(Items from a data source)
----
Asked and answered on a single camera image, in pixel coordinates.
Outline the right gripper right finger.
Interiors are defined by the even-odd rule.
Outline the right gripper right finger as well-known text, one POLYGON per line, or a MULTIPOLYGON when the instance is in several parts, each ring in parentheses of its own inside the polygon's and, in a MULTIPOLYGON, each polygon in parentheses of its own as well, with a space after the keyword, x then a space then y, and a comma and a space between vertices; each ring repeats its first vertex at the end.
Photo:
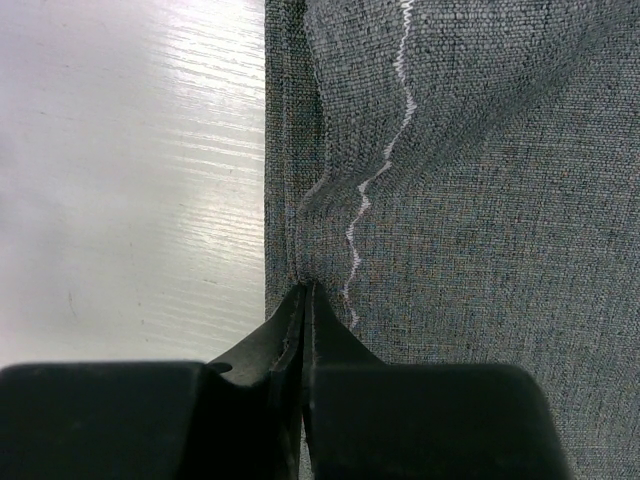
----
**WHAT IS REQUIRED**
Reproduce all the entries that precede this task, word for word, minus any pictures.

**RESPONSE FOR THIS EXERCISE**
Asked and answered on a single camera image, in pixel coordinates.
Outline the right gripper right finger.
Interiors are defined by the even-odd rule.
Outline the right gripper right finger as well-known text, one POLYGON per line, or a MULTIPOLYGON when the instance is in several parts, each ring in parentheses of its own inside the polygon's and, in a MULTIPOLYGON, each polygon in parentheses of its own as well, with a space after the keyword, x then a space then y, and a comma and a space between vertices; each ring repeats its first vertex at the end.
Photo:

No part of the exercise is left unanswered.